- **Material provided**:
- Opening Delimiter -
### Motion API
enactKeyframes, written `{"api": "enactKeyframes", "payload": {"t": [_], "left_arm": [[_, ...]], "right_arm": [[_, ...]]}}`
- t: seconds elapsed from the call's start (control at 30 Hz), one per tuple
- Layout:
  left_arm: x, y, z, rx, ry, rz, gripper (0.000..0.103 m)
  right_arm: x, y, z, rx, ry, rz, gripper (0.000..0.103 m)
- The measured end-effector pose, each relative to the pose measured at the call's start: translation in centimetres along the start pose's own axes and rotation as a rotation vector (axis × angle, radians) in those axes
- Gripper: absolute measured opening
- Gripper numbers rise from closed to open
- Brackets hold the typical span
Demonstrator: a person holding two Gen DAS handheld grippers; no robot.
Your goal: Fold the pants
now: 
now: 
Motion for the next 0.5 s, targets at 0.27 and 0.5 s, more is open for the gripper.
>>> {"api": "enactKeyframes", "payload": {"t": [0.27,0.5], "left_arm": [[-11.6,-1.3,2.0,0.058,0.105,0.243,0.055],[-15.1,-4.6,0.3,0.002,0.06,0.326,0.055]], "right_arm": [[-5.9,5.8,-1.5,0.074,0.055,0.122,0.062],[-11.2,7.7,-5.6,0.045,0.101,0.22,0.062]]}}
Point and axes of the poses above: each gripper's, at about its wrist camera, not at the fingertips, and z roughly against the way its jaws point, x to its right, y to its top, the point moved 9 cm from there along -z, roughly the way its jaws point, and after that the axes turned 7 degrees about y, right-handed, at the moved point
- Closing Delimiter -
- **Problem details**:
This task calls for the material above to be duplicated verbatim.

- **Response area**:
### Motion API
enactKeyframes, written `{"api": "enactKeyframes", "payload": {"t": [_], "left_arm": [[_, ...]], "right_arm": [[_, ...]]}}`
- t: seconds elapsed from the call's start (control at 30 Hz), one per tuple
- Layout:
  left_arm: x, y, z, rx, ry, rz, gripper (0.000..0.103 m)
  right_arm: x, y, z, rx, ry, rz, gripper (0.000..0.103 m)
- The measured end-effector pose, each relative to the pose measured at the call's start: translation in centimetres along the start pose's own axes and rotation as a rotation vector (axis × angle, radians) in those axes
- Gripper: absolute measured opening
- Gripper numbers rise from closed to open
- Brackets hold the typical span
Demonstrator: a person holding two Gen DAS handheld grippers; no robot.
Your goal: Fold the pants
now: 
now: 
Motion for the next 0.5 s, targets at 0.27 and 0.5 s, more is open for the gripper.
>>> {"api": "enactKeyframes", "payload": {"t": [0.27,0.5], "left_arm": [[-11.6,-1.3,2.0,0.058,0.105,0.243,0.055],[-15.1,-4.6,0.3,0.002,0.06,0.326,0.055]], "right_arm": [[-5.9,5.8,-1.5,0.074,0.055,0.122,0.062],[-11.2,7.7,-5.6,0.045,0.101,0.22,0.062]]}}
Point and axes of the poses above: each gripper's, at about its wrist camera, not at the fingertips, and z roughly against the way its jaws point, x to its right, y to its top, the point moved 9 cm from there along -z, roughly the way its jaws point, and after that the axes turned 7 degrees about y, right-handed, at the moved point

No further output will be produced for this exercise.